_WORK ORDER_
Leave out all pictures. Return exactly the lines from the top of the material through the line containing "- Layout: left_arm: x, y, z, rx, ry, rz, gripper".
····················
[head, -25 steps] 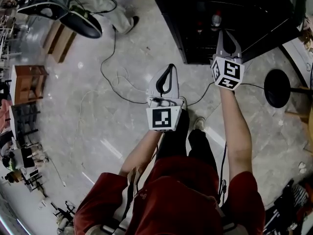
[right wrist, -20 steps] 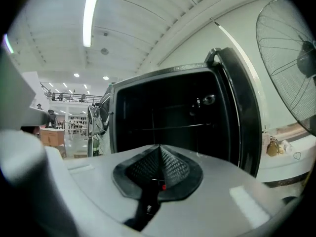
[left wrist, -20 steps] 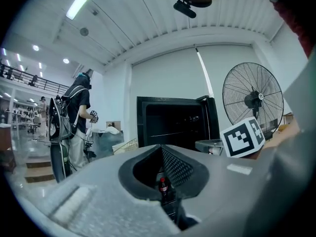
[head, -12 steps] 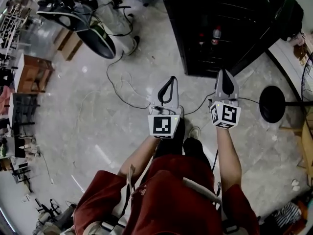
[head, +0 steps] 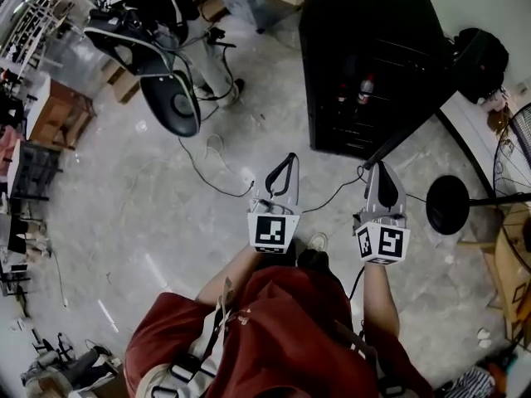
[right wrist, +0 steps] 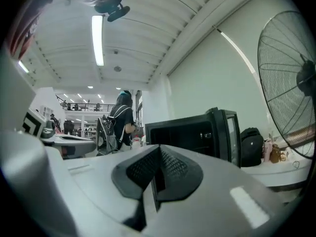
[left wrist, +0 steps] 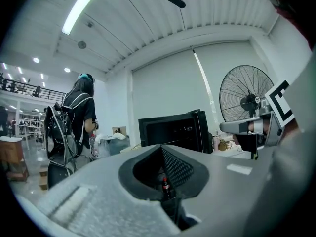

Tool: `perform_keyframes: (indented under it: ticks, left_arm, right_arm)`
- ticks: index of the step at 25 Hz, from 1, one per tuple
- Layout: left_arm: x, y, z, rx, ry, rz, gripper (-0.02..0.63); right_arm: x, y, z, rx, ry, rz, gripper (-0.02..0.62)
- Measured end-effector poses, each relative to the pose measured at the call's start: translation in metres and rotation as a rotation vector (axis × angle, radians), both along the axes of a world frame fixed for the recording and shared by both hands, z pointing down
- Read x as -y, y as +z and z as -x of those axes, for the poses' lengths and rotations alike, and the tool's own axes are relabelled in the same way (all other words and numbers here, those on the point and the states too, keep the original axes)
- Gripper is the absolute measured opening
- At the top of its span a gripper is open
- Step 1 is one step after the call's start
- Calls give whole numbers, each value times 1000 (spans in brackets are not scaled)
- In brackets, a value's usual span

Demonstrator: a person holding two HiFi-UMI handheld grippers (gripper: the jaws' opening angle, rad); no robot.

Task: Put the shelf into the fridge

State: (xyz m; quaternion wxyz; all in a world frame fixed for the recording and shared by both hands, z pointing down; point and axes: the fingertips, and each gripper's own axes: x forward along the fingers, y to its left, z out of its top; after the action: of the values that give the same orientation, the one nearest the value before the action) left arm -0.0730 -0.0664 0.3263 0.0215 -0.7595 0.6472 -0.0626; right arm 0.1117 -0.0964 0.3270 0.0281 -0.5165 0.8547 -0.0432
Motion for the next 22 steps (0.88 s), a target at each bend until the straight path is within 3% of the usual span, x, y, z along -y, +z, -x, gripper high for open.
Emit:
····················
_ANSWER TO THE EXERCISE_
[head, -25 steps] 
[right wrist, -20 steps] 
[left wrist, -20 steps] 
[head, -12 steps] 
[head, +0 steps] 
[right wrist, +0 steps] 
[left wrist, +0 steps] 

Tool: `perform_keyframes: (indented under it: ticks, left_arm, right_arm)`
- ticks: index of the step at 25 Hz, from 1, one per tuple
- Layout: left_arm: x, y, z, rx, ry, rz, gripper (-0.02..0.63); right_arm: x, y, z, rx, ry, rz, gripper (-0.02..0.62)

This exercise has been answered in full.